Assigned task: Your job is to report every line of the entries that has "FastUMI".

Dataset records:
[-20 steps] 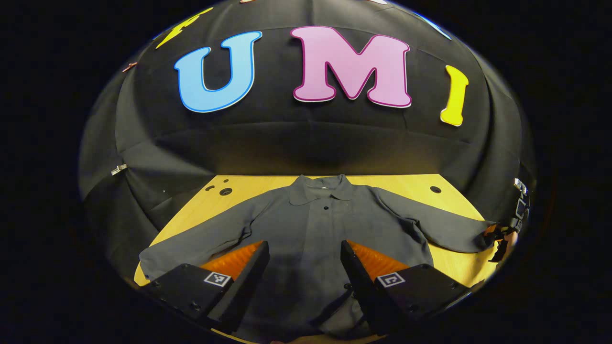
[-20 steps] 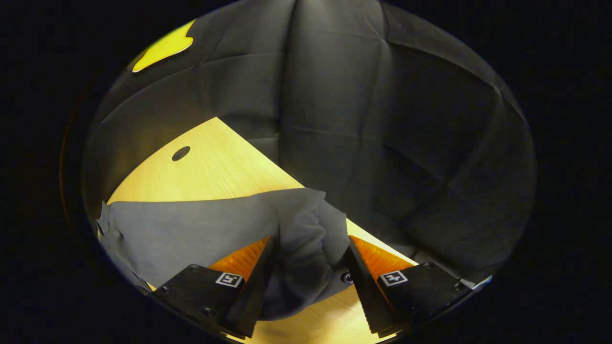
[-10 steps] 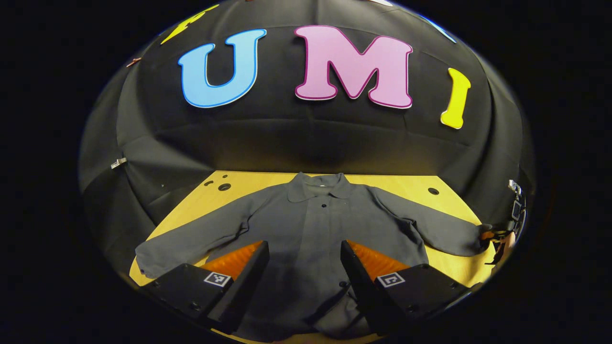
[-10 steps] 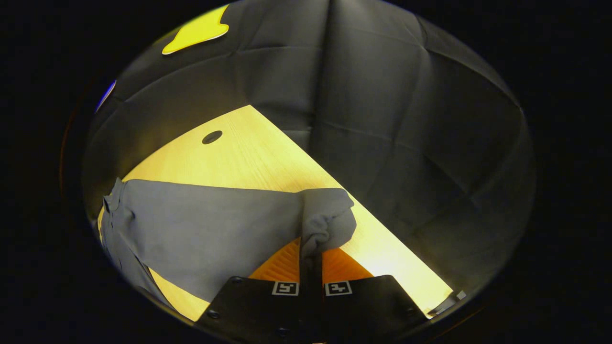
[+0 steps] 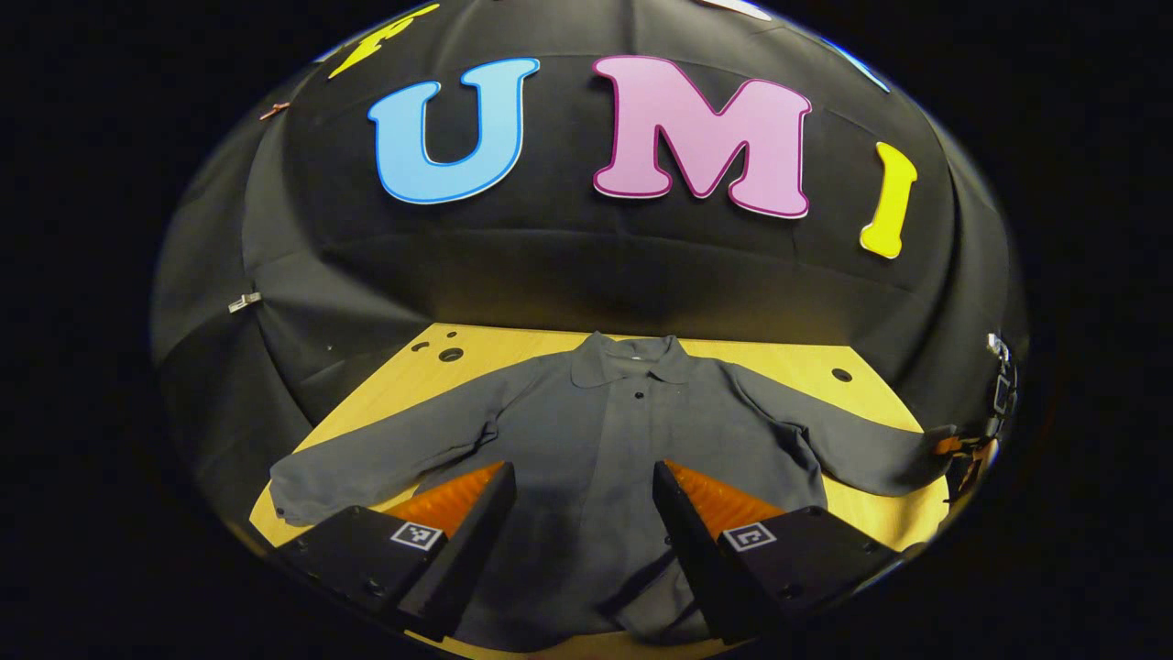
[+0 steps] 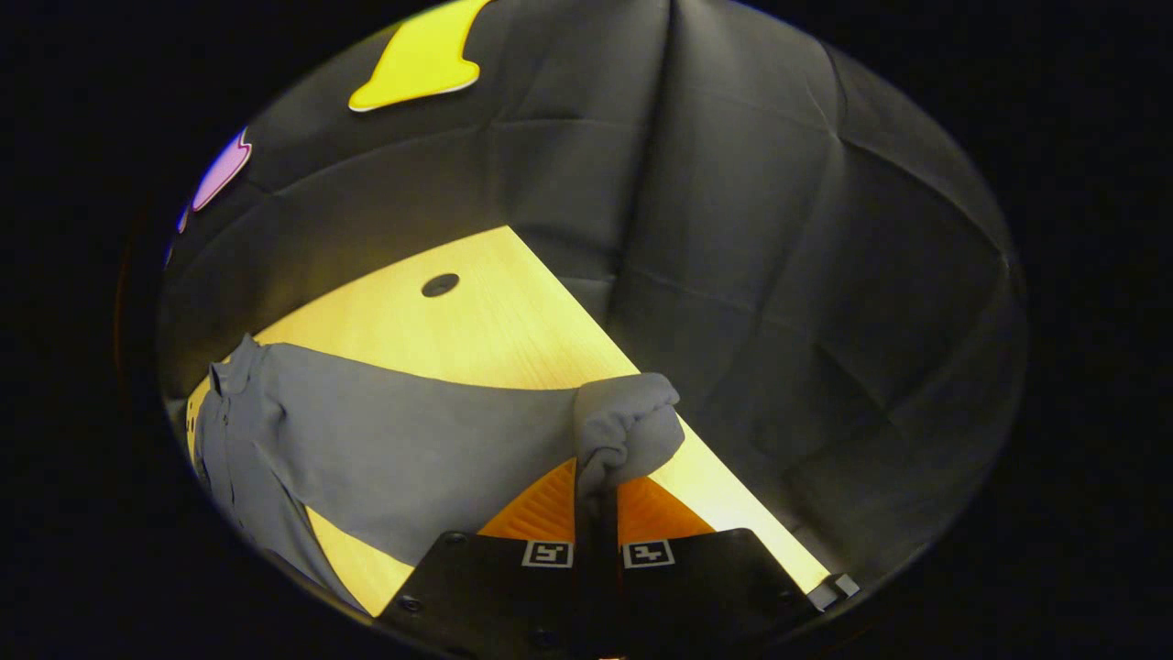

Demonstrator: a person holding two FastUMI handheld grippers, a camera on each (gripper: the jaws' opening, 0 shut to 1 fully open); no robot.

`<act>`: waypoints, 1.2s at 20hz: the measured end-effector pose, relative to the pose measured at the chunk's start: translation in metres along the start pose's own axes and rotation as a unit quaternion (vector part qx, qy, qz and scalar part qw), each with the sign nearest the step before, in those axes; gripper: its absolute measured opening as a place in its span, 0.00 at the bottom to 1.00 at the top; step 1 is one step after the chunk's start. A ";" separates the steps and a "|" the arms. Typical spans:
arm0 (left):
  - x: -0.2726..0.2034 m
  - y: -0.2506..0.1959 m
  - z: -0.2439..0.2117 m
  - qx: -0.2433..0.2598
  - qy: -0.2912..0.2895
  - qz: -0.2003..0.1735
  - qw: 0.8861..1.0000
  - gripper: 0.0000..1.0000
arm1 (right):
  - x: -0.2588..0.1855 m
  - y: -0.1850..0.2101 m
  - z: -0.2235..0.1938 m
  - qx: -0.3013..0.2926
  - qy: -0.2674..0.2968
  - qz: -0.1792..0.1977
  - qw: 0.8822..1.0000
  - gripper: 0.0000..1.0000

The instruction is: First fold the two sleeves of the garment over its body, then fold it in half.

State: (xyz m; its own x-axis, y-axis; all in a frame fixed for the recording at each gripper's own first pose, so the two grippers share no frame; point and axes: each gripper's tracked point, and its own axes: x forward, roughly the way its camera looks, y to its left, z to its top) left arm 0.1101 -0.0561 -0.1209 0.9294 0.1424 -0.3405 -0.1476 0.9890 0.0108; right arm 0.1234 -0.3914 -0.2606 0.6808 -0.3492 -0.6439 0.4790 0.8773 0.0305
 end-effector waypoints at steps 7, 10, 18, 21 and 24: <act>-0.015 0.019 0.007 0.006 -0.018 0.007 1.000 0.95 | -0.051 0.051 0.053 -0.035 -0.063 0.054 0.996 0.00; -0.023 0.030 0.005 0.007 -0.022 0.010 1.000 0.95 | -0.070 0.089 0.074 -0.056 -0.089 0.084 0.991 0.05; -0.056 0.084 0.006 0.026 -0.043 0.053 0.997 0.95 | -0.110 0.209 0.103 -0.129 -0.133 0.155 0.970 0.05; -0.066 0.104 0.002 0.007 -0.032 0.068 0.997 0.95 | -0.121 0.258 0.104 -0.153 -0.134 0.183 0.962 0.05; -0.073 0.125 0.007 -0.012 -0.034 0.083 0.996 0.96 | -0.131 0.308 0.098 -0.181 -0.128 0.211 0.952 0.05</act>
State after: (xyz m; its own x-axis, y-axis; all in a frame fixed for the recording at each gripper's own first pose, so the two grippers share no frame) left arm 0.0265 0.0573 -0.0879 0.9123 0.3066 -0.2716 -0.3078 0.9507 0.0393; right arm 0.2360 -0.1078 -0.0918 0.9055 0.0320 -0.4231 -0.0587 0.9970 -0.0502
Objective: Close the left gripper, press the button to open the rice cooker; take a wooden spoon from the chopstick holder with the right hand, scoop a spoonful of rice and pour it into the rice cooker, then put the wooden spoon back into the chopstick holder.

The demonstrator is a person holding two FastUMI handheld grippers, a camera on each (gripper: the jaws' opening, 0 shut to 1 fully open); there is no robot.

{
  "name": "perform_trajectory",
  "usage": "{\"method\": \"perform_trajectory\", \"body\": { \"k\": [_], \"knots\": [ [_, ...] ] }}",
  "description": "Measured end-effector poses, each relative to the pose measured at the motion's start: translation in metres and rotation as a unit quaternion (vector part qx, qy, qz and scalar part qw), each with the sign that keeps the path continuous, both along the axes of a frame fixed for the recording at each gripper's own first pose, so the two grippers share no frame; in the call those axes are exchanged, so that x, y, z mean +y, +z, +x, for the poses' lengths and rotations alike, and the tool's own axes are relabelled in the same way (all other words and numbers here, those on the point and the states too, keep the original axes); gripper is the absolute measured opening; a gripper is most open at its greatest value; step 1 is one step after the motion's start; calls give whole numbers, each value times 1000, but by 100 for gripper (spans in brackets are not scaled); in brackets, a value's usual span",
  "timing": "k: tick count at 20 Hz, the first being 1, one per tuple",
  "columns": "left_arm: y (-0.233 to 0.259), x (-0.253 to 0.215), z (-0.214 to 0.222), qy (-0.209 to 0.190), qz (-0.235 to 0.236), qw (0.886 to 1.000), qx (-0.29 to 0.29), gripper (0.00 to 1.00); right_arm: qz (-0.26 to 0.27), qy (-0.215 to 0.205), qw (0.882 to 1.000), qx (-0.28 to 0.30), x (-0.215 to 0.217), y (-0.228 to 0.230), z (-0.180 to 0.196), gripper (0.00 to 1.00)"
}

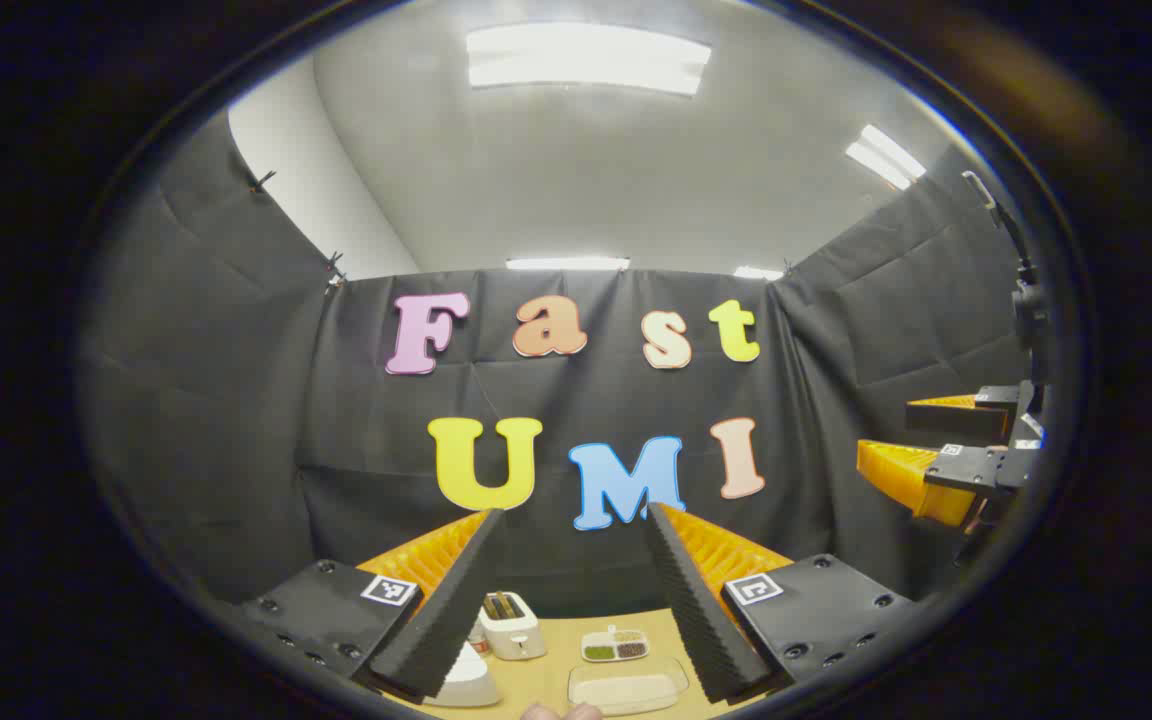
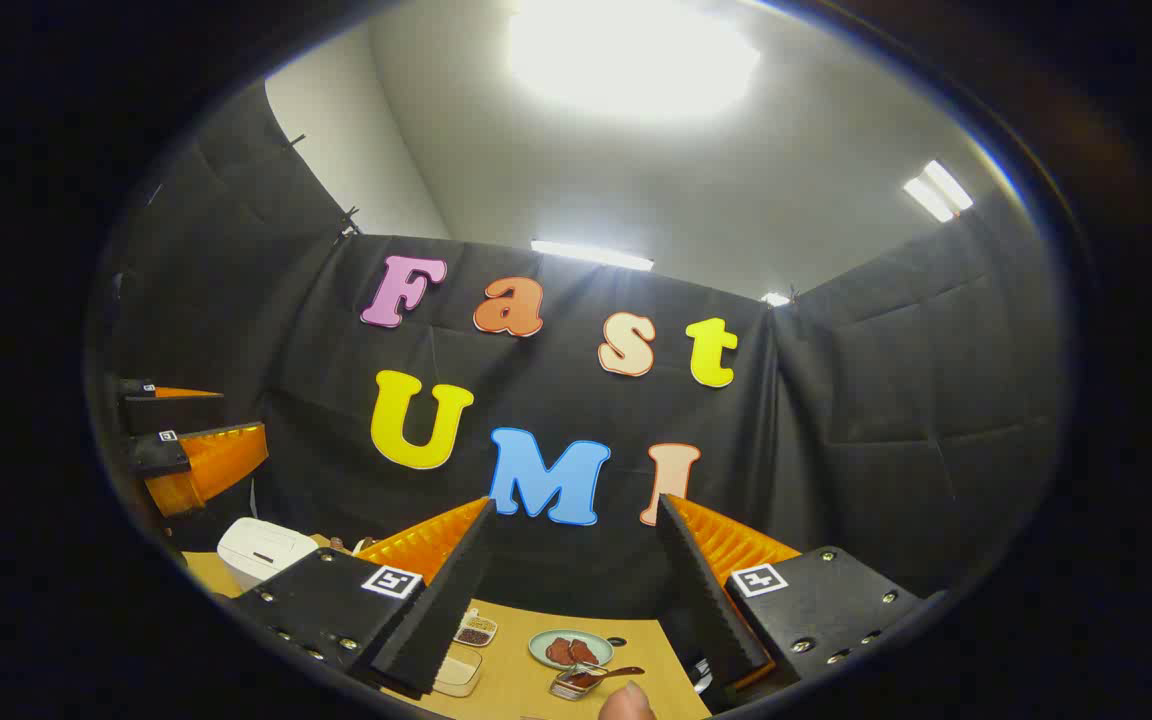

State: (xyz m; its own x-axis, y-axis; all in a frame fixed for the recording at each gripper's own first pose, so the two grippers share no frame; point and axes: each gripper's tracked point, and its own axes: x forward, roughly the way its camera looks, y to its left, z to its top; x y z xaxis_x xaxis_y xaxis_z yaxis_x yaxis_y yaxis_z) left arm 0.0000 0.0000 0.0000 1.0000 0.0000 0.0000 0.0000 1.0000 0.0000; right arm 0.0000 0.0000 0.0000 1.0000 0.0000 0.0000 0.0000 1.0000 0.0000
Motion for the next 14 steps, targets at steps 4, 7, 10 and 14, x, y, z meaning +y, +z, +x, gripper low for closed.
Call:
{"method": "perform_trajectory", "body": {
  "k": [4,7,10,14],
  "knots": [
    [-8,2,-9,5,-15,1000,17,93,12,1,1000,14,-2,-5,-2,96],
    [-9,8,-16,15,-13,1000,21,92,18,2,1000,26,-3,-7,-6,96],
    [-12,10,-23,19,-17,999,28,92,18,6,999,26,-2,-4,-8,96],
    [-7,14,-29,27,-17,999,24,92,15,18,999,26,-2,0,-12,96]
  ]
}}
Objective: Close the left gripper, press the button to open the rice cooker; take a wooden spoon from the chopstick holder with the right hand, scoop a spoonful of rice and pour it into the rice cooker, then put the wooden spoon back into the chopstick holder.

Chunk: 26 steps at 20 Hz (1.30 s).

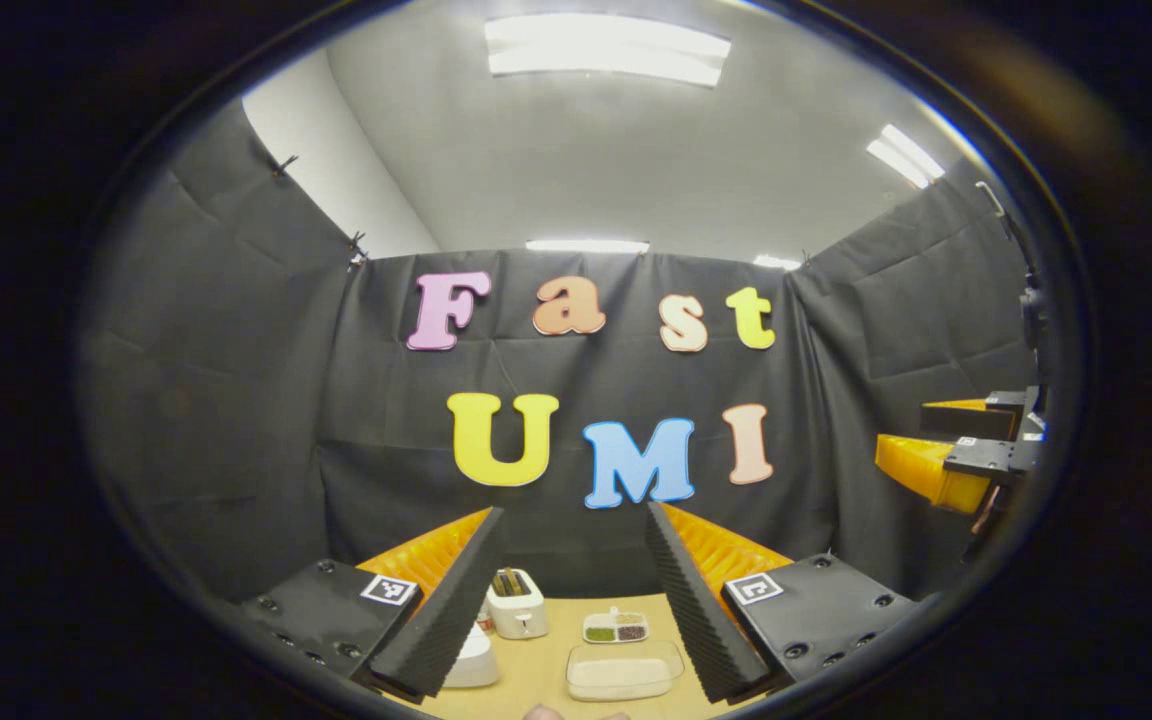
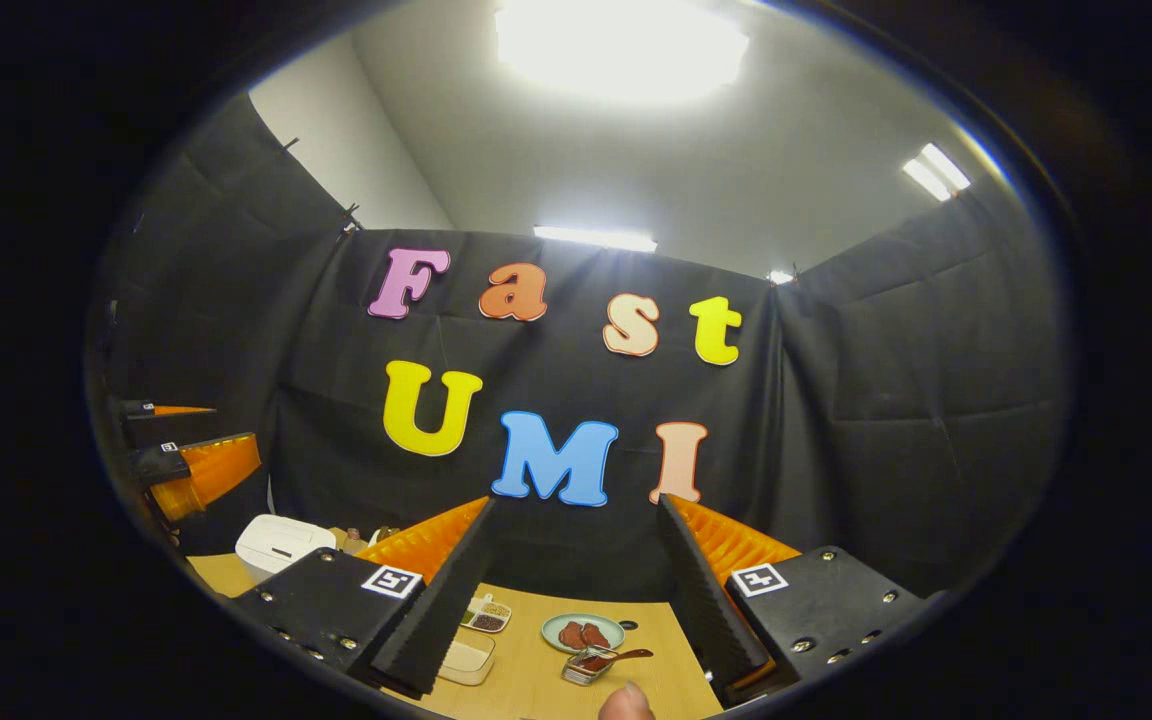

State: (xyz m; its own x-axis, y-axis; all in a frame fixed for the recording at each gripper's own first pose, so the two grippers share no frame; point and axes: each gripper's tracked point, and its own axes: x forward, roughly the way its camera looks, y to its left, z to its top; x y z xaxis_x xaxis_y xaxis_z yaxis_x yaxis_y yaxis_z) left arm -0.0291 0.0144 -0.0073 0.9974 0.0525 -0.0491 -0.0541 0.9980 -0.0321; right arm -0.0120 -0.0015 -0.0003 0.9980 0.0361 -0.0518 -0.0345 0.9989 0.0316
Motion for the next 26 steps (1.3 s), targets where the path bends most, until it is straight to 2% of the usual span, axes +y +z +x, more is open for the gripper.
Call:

Result of this task:
Demonstrator: a person holding two FastUMI handheld grippers, a camera on each (gripper: the jaws' opening, 0 shut to 1 fully open); no robot.
The demonstrator is a person holding two FastUMI handheld grippers, a camera on each (gripper: the jaws' opening, 0 shut to 1 fully open); there is no robot.

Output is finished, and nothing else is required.